Pois às vezes me falta a quem contar
certo dia passado do princípio ao fim
o encanto que tenha realmente
a insistência do vento ao longo da Foz
aquilo que daria (e eu daria tudo) por compaixão
Nascemos e vivemos só algum tempo
não temos nada
não podemos mesmo na penumbra
decidir a atenção ou o esquecimento
as forças soçobram como vagos motivos
em público
e em qualquer lugar
Por isso sei tão bem o valor
da natureza indiscutível dos teus olhos
onde a luz anota seus aspectos
teus olhos impacientes e irrealizáveis
que me acompanham
agora que sozinho danço
pela cidade vazia
(in Ao Porto, Coletânea de Poesia sobre o Porto, Adosinda Providência Torgal e Madalena Torgal Ferreira, Publicações D. Quixote)
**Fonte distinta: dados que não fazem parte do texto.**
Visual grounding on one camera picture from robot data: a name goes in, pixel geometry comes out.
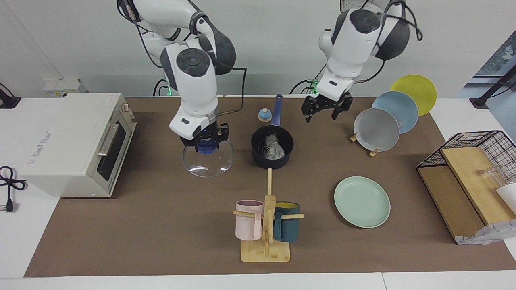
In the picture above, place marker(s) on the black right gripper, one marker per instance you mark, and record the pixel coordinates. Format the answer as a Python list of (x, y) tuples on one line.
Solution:
[(209, 133)]

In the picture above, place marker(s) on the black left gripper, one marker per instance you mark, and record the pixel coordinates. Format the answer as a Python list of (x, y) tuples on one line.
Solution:
[(324, 102)]

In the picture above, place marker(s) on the glass lid with purple knob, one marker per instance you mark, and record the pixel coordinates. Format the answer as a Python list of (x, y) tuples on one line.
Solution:
[(207, 165)]

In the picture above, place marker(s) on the white vermicelli bundle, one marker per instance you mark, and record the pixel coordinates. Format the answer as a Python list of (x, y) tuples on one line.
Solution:
[(274, 150)]

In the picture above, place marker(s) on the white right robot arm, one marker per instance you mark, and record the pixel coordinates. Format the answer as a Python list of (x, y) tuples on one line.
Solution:
[(193, 80)]

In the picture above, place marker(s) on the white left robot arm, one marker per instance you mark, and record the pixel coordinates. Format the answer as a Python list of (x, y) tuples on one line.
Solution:
[(354, 36)]

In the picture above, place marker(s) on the gray plate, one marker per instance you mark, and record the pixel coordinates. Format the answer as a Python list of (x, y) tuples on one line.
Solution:
[(377, 129)]

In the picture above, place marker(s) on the wooden plate rack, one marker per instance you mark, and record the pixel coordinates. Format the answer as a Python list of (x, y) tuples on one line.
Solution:
[(373, 153)]

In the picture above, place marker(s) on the light blue plate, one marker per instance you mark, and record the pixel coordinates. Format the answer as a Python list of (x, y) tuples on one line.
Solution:
[(401, 108)]

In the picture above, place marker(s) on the light green plate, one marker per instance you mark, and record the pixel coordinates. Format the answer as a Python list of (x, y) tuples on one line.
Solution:
[(362, 202)]

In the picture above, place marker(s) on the yellow plate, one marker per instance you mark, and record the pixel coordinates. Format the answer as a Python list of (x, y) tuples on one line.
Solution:
[(421, 88)]

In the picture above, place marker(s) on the small blue round cap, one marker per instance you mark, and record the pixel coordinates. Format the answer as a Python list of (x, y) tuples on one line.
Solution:
[(264, 116)]

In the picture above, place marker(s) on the pink mug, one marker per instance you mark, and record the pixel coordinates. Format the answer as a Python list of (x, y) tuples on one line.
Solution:
[(249, 223)]

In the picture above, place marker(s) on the brown table mat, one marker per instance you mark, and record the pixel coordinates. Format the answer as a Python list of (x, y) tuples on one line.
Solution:
[(161, 225)]

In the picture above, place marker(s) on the dark teal mug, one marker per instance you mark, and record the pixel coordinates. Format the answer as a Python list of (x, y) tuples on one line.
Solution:
[(287, 225)]

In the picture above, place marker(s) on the wooden mug tree stand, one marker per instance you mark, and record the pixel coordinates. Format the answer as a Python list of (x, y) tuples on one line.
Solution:
[(266, 251)]

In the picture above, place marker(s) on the cream toaster oven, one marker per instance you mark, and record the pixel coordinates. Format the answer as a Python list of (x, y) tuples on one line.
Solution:
[(68, 149)]

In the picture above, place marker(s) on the black stand pole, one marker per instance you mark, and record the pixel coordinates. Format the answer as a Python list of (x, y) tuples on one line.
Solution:
[(489, 90)]

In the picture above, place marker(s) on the clear glass cup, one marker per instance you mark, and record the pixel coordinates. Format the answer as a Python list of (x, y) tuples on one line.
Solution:
[(492, 177)]

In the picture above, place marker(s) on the white patterned cloth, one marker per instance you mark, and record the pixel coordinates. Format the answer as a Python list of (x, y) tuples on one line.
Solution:
[(487, 233)]

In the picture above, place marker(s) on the white cup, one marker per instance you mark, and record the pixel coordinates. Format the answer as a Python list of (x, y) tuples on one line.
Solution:
[(508, 197)]
[É o poema que diz tudo. Sobre o que verdadeiramente conta. E o que conta menos mas pensamos que conta mais. Ou o que conta menos, ainda que achemos que conta mais. Sobre o efémero, o superficial e o holofote versus a longevidade do tempo, a densidade e a luz. Do poeta, também cardeal, que possui possivelmente a voz mais original deste nosso tempo.]